■ Description of the task
Reproduce every line of the material, exactly as given.

_ _ _ _ _

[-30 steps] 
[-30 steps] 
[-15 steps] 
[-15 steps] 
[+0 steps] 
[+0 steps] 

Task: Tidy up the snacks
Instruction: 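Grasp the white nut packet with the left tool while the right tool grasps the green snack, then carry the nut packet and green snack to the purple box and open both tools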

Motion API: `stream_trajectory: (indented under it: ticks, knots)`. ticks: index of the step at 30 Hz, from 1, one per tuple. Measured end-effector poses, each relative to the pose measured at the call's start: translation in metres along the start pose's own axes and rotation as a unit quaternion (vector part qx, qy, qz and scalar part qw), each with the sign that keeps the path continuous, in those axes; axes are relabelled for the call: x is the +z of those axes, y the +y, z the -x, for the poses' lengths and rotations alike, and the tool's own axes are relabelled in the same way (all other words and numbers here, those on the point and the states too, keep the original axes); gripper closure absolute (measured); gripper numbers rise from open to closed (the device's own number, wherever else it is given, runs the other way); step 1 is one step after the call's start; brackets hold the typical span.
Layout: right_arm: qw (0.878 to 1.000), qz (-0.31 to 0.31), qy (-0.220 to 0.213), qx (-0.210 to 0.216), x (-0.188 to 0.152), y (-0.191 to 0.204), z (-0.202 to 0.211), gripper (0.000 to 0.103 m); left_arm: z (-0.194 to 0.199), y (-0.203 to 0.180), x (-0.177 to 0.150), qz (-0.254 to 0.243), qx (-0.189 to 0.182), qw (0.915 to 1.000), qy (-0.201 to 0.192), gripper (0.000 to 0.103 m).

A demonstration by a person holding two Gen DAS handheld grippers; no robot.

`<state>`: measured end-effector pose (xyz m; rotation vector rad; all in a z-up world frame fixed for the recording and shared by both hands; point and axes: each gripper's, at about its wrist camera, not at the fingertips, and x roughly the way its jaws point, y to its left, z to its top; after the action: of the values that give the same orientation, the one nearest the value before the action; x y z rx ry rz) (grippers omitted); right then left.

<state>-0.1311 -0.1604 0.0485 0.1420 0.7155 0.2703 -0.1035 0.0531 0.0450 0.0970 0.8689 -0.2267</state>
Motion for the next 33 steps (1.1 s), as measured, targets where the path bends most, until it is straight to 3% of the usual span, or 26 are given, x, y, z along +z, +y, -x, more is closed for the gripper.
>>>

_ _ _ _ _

■ Output for this task
[-30 steps] 
[-30 steps] 
[-15 steps] 
[-15 steps] 
[+0 steps] 
[+0 steps] 

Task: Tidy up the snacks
Instruction: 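Grasp the white nut packet with the left tool while the right tool grasps the green snack, then carry the nut packet and green snack to the purple box and open both tools
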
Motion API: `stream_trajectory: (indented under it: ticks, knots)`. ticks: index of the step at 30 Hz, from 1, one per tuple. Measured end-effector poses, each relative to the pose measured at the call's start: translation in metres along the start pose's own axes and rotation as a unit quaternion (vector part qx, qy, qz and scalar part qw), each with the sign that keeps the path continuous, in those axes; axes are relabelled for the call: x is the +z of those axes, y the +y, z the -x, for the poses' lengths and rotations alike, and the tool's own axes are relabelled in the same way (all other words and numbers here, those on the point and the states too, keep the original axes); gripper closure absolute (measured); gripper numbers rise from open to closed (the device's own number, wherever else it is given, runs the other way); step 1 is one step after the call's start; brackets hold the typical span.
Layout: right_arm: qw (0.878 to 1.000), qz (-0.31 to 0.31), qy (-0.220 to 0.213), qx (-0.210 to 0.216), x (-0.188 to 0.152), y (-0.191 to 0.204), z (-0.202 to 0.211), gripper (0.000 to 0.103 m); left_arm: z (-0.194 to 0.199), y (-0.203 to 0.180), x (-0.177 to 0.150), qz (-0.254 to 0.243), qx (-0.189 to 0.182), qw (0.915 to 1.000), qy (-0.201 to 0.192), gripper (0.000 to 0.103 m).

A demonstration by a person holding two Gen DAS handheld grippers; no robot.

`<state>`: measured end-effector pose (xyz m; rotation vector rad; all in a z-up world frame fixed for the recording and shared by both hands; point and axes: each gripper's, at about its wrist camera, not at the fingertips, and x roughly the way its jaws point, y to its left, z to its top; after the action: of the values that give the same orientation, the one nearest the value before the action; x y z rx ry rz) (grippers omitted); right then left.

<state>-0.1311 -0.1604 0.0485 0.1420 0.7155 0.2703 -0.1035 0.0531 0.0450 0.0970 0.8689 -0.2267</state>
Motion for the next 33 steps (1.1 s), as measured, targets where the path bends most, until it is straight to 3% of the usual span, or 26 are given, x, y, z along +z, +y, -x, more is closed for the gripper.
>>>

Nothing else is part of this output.